Look below for the line that contains "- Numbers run", then copy it and each following line exactly, through and including the line that contains "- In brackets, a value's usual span".

[Start of Attachment]

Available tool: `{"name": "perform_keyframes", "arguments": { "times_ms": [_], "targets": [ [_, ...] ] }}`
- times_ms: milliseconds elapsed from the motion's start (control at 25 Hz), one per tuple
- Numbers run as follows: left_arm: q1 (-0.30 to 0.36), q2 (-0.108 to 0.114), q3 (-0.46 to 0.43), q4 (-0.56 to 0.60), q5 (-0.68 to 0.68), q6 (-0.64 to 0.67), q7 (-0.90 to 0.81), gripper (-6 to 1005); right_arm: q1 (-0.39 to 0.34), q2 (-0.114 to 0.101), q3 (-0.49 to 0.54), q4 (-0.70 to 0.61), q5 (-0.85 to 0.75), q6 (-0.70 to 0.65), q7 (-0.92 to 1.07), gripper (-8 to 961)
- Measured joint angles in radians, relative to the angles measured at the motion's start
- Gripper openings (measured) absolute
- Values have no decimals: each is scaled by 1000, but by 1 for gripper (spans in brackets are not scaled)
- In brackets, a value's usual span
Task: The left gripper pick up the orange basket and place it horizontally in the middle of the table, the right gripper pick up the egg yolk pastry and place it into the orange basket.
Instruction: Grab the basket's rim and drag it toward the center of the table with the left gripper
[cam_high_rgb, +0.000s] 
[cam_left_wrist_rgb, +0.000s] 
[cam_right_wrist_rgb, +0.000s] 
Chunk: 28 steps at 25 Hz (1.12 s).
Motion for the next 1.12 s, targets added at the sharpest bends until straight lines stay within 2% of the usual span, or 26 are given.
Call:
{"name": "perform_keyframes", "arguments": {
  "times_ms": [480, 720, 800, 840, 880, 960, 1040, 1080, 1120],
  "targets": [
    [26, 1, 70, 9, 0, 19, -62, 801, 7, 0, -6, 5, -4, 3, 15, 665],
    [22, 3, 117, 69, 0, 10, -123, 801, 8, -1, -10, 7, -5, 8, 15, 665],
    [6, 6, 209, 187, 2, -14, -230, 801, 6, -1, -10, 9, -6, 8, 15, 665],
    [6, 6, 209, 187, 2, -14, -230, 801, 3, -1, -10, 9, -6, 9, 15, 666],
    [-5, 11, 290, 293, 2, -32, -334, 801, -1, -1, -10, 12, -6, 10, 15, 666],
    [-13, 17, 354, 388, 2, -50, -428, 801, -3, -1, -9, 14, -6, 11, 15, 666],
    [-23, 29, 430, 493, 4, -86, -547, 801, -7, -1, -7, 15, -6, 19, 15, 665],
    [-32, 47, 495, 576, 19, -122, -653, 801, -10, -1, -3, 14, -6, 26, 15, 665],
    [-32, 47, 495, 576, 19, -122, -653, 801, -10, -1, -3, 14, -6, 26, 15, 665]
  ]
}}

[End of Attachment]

#### EXERCISE RESULT
- Numbers run as follows: left_arm: q1 (-0.30 to 0.36), q2 (-0.108 to 0.114), q3 (-0.46 to 0.43), q4 (-0.56 to 0.60), q5 (-0.68 to 0.68), q6 (-0.64 to 0.67), q7 (-0.90 to 0.81), gripper (-6 to 1005); right_arm: q1 (-0.39 to 0.34), q2 (-0.114 to 0.101), q3 (-0.49 to 0.54), q4 (-0.70 to 0.61), q5 (-0.85 to 0.75), q6 (-0.70 to 0.65), q7 (-0.92 to 1.07), gripper (-8 to 961)
- Measured joint angles in radians, relative to the angles measured at the motion's start
- Gripper openings (measured) absolute
- Values have no decimals: each is scaled by 1000, but by 1 for gripper (spans in brackets are not scaled)
- In brackets, a value's usual span

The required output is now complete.